>>>

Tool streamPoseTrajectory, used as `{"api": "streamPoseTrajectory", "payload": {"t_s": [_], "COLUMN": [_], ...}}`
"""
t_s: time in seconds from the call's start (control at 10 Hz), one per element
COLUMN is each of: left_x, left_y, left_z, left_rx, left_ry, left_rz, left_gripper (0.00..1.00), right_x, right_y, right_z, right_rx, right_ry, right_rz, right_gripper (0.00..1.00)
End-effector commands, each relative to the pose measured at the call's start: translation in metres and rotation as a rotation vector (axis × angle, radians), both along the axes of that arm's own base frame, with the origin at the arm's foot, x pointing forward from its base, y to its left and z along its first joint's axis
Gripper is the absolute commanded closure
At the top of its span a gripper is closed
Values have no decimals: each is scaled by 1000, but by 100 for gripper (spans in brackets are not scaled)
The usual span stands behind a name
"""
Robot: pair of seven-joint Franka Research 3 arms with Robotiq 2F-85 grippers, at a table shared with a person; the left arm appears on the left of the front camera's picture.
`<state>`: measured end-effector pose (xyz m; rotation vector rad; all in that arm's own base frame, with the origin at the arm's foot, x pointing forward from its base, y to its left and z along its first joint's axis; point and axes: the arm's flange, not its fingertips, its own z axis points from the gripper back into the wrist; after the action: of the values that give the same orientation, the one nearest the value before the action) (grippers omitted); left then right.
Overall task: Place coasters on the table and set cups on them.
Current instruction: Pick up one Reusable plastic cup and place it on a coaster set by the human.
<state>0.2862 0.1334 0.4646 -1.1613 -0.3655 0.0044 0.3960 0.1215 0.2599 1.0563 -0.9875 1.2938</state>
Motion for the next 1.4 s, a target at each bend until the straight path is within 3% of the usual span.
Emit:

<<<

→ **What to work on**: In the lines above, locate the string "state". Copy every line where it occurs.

→ **Output below**:
`<state>`: measured end-effector pose (xyz m; rotation vector rad; all in that arm's own base frame, with the origin at the arm's foot, x pointing forward from its base, y to its left and z along its first joint's axis; point and axes: the arm's flange, not its fingertips, its own z axis points from the gripper back into the wrist; after the action: of the values that give the same orientation, the one nearest the value before the action) (grippers omitted); left then right.
<state>0.2862 0.1334 0.4646 -1.1613 -0.3655 0.0044 0.3960 0.1215 0.2599 1.0563 -0.9875 1.2938</state>

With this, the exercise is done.